Nehmen wir die Logistikbranche. Von allen Waren, die der Händler Walmart verkauft, finden sich bereits 1,1 Millionen in einer Blockchain: vom Suppenhuhn zur Mandelmilch. Die Technologie zeichnet die Lieferkette vom Hersteller bis zum Ladenregal nach. Ebenfalls mit Technologie von IBM verfolgt die weltgrößte Containerschiffsreederei Maersk die Verschiffung von Gütern, die dadurch – einschließlich der Zollabfertigung – schneller und leichter wird.
Noch umfassen diese Projekte einen Bruchteil der Nachverfolgung, die diese Unternehmen zu bewältigen haben, doch sie nehmen tendenziell in diesen Organisationen und in ihren Branchen zu. Weitere Lebensmittelhändler und –produzenten, die bereits Blockchain einsetzen, sind Kroger, Nestlé, Tyson Foods und Unilever, berichtet Bridget van Kralingen, die zuständige Vizepräsidentin bei IBM. Viele weitere würden bald bekannt werden.
Mit digital vernetzten Sensoren auf Paletten hat Cartasense aus Tel Aviv neue Analysemethoden in der Luft- und Seefracht eingeführt, die Hinweise darauf geben, ob Güter verspätet oder beschädigt sein könnten. Seit acht Jahren nutzen Cartasense-Kunden eine Datenbank, die den Fluss von Paketen auf Paletten in Container verfolgt, statt mit physisch unterschriebenen und gescannten Transportdokumenten zu hantieren. Unter den Kunden ist auch Weltmarktführer Kuehne + Nagel, der gerade stark in Blockchain, Predictive Analytics, Künstliche Intelligenz und Robotik investiert.
Mit der Absicht, ein Blockchain-basiertes Register mit jedem je zertifizierten Diamanten dieser Welt zu erstellen, hat sich vor drei Jahren das Unternehmen Everledger gegründet. Es hat bislang 2,2 Millionen Diamanten erfasst und fügt jeden Monat rund 100.000 hinzu. Laut Gründungsdirektorin Leanne Kemp werden von jedem Stein 40 verschiedene Eigenschaften aufgezeichnet, darunter auch solche, die „physisch nicht zu klonen sind“. Der Weg wird von der Fundstelle bis zum Verbraucher dokumentiert. Über seinen Knoten kann jeder Teilnehmer im Everledger-Netzwerk, vom Bergarbeiter über den Schleifer bis zum Einzelhändler, eine vollständige Kopie der Datenbank einsehen.

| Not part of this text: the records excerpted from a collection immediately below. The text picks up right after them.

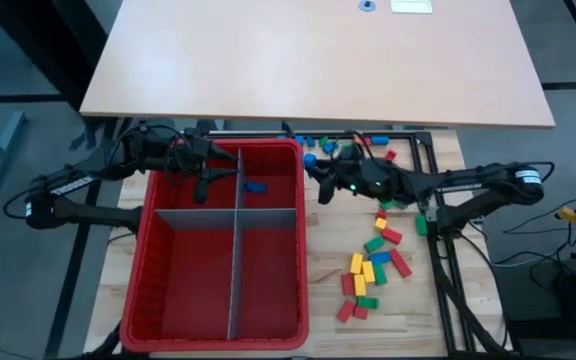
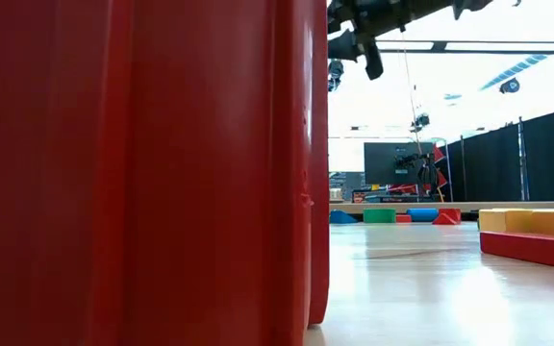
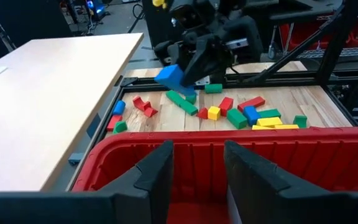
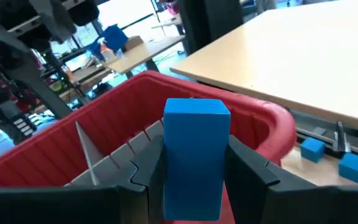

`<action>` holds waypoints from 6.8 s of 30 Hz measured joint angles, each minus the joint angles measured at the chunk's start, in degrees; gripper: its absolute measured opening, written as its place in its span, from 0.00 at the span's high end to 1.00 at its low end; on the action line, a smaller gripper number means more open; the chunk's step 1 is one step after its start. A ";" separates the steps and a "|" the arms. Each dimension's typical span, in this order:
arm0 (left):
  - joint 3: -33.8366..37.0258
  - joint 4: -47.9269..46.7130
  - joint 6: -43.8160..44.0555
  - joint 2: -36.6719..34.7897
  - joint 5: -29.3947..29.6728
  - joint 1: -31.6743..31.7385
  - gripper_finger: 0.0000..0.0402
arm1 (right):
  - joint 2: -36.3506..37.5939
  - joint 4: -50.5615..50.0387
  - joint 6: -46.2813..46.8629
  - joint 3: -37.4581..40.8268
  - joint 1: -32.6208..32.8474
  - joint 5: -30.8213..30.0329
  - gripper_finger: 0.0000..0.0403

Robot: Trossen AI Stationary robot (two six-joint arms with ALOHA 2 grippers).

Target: Sort blocks

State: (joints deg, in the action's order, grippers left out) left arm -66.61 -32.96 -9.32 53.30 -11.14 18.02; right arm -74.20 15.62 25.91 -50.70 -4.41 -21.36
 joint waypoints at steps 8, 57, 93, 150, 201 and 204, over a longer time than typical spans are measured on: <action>0.00 -0.08 0.12 0.02 0.00 0.00 0.70 | -10.73 -2.35 -3.83 -11.52 -1.24 5.51 0.72; 0.00 -2.05 1.29 -0.09 -0.04 0.01 0.67 | -3.22 -44.65 -9.28 -7.36 -8.68 -13.60 0.48; 0.00 -1.81 1.73 -0.09 -0.02 0.02 0.64 | -23.58 -30.33 -28.76 -15.79 -35.94 19.86 0.53; 0.00 -0.08 2.36 0.02 0.20 0.01 0.61 | -46.94 -35.32 -64.04 -37.22 -38.75 32.08 0.43; 0.00 -0.34 2.36 0.02 0.20 0.02 0.59 | -51.60 -46.49 -61.48 -40.57 -37.17 35.00 0.49; 0.00 -0.74 2.36 0.04 0.20 0.02 0.59 | -51.56 -45.90 -61.51 -40.57 -37.11 33.79 0.49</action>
State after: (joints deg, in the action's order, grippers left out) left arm -66.61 -33.69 -6.96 53.34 -10.94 18.04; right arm -125.75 -30.28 -35.59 -91.26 -41.52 12.43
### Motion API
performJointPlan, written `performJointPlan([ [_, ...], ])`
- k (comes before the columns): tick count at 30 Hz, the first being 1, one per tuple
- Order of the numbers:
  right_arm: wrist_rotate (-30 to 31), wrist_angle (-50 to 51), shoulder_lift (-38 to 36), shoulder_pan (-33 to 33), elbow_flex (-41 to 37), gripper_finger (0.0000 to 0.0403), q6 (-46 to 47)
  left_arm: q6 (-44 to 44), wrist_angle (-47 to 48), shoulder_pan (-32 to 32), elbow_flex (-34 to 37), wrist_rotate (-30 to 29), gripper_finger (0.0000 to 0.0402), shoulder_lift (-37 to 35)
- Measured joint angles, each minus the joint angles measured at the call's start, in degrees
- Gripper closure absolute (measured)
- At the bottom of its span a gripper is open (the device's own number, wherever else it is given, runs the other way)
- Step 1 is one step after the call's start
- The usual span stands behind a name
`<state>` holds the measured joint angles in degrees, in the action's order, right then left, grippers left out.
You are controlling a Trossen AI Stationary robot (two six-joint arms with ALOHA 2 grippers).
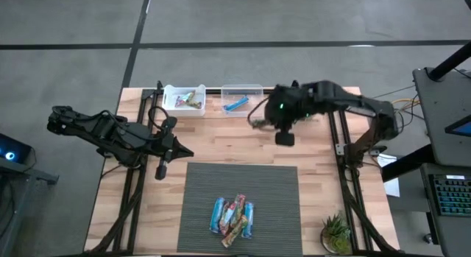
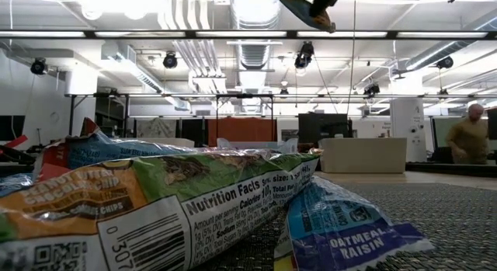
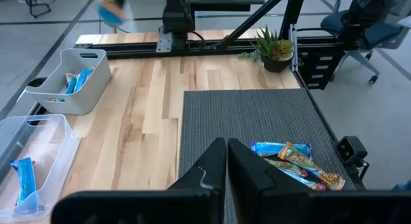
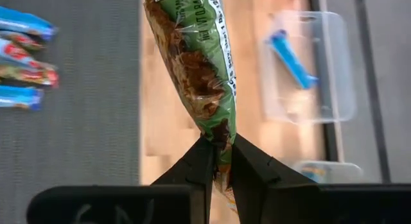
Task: Pick and place Granola Bars by type
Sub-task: Put the yellow granola bar into the gray bin
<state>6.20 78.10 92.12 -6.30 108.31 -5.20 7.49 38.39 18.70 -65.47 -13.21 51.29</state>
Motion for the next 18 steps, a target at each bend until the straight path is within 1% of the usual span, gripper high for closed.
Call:
performJointPlan([
  [6,0.0,0.2,-1.4,-8.7,0.0,0.0369,-4.9,0.7,-0.6,0.0,0.0,0.0,0.0402,0.0],
  [12,-0.4,1.0,-1.2,-18.0,0.0,0.0369,-9.6,1.9,-0.8,0.0,0.0,0.0,0.0402,0.0],
  [14,-1.1,1.0,-1.1,-21.0,0.0,0.0369,-11.2,2.1,-0.8,0.0,0.0,0.0,0.0402,0.0],
  [18,-4.6,1.0,-1.0,-27.0,-0.7,0.0369,-13.5,2.2,-0.8,0.0,0.0,0.0,0.0402,0.0],
])
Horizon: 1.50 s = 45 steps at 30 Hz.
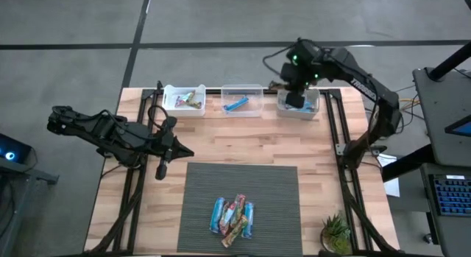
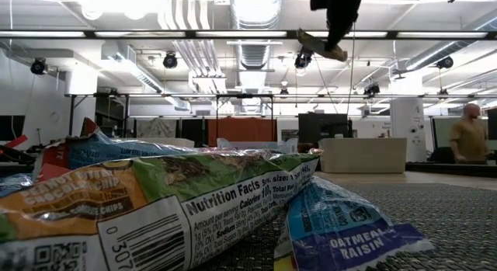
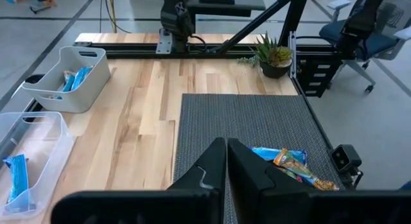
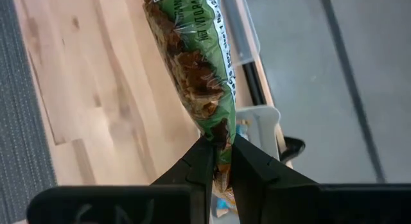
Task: Pick and place Granola Bars by type
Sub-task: Put the yellow granola bar into the gray bin
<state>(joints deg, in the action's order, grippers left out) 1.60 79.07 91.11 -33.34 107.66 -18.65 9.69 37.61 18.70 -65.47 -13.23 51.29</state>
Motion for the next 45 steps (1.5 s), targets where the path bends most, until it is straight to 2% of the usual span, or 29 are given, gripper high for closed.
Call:
performJointPlan([
  [4,-3.4,-0.2,0.0,-5.0,-2.2,0.0369,-1.4,0.0,0.0,0.0,0.0,-0.3,0.0402,0.0],
  [12,-3.8,-0.7,0.0,-11.0,-8.1,0.0369,-5.0,0.3,0.0,0.0,0.0,-2.1,0.0402,0.0],
  [19,-3.8,-5.1,0.0,-14.8,-14.0,0.0369,-5.8,1.5,0.0,0.0,0.0,-3.7,0.0402,0.0],
  [25,-6.5,-8.9,0.0,-18.4,-19.1,0.0369,-4.6,3.5,0.0,0.0,0.0,-4.0,0.0402,0.0],
  [45,-6.6,-12.6,0.0,-24.1,-24.8,0.0369,-5.5,4.5,0.0,0.0,0.0,-6.4,0.0402,0.0],
])
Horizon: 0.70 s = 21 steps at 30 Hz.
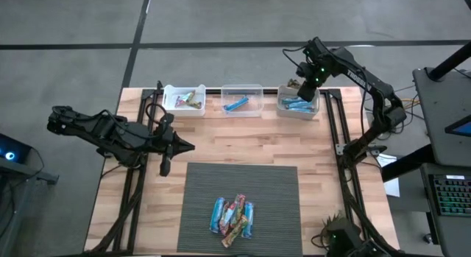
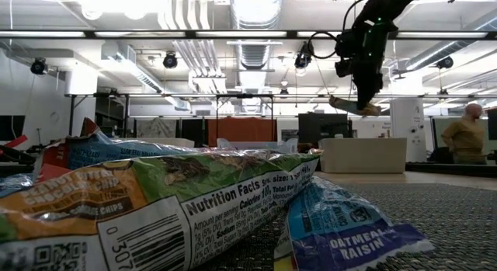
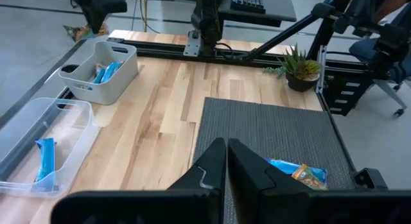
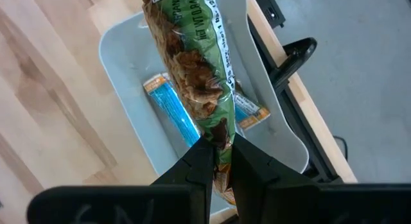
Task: Pick and place Granola Bars by type
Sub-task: Put the yellow granola bar into the gray bin
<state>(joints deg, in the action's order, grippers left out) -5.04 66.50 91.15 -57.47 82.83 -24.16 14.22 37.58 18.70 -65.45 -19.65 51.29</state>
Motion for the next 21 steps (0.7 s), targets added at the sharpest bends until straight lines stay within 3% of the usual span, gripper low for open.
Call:
performJointPlan([
  [21,0.0,-4.1,0.0,0.2,-5.7,0.0369,0.0,-0.1,0.0,0.0,0.0,0.0,0.0402,0.0],
])
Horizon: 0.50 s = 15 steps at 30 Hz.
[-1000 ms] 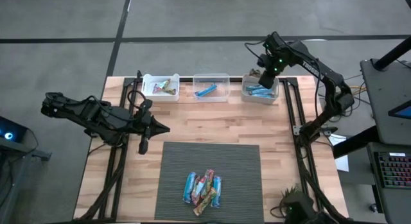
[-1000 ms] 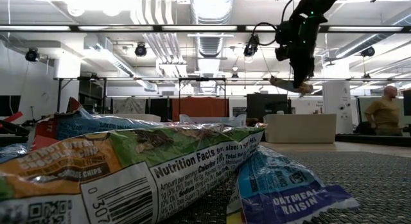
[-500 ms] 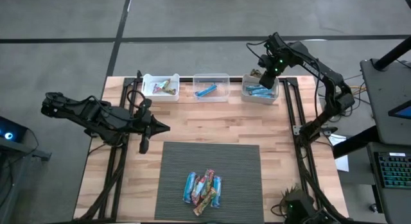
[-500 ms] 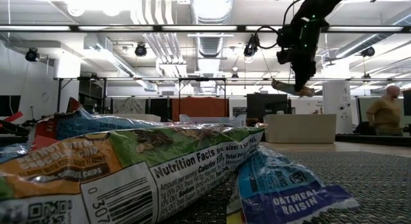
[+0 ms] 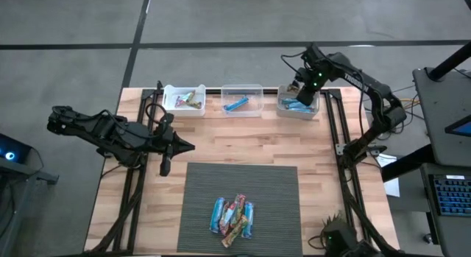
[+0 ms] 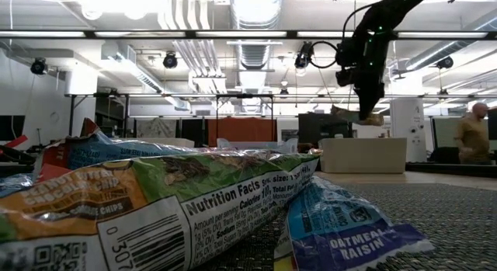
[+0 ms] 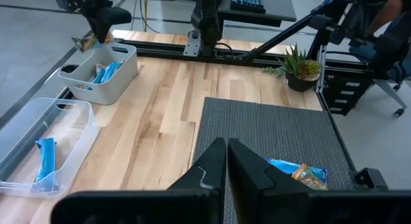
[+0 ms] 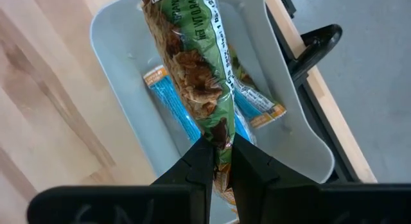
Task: Pick and place Granola Bars by type
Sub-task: Put the yellow granola bar into the gray bin
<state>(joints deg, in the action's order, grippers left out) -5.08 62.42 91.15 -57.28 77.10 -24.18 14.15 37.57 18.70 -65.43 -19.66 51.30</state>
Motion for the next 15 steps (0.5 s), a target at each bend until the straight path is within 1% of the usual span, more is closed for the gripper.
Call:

Millionenstadt Dubai setzt auf Blockchain
Es sind vor allem Unternehmen oder Regierungen, die Technologien rasch einführen können, um die Blockchain in ihre Systeme zu integrieren. So hat die Wüstenstadt Dubai erklärt, sie wolle „bis 2020 die erste Blockchain-gestützte Regierung der Welt“ sein. Das könnte vor allem auf dem Immobilienmarkt vieles vereinfachen, erwartet Stephen McKeon, Blockchain-Experte und Professor für Finanzen an der Universität Oregon.
Wenn die Schlüsseldokumente von Immobiliengeschäften auf Blockchain übertragen werden, könnte die größte Stadt der Vereinigten Arabischen Emirate Eigentumstitel schneller und einfacher übertragen. Da „intelligente Verträge“ auf einer Blockchain verschlüsselt sind, können sie auch Regeln enthalten, wie sie individuell verändert oder weitergegeben werden können. So ginge die Kontrolle der Pflichterfüllung von Bürokraten auf Computer über. Um Betrug vorzubeugen, könnten Eigentumsrechte nur auf bestimmte Konten und nur unter bestimmten Bedingungen übertragen werden – wie etwa nach einer Überweisung an einen Treuhänder.
Ob Blockchain sich als Technologie oder Bewegung am Ende durchsetzt und Hürden nehmen wird, an denen Generationen von Softwareingenieuren gescheitert sind, ist noch nicht ausgemacht. Skeptisch darf stimmen, dass Blockchain schrittweise wächst und nicht abräumt wie eine Revolution. Bisweilen geht es um ein bloßes Marketingetikett für Systeme, die sich kaum von herkömmlichen Datenbanken unterscheiden. (Es gibt eine Debatte über die Frage, was Blockchain eigentlich bedeutet, und sogar Firmen wie Cartasense nennen ihr System eine „Blockchain-ähnliche Technologie“.)
Aber wo es funktioniert, kann das Potenzial der Technologie, die grundlegenden Fortschritt bringt, eingelöst werden – so wie neue Standards für Datenübermittlung in Netzwerken zum Internet führten. Ganz konkret könnte es zur Basis alltäglicher Abläufe werden: wie wir wählen, mit wem wir uns online verbinden, was wir einkaufen.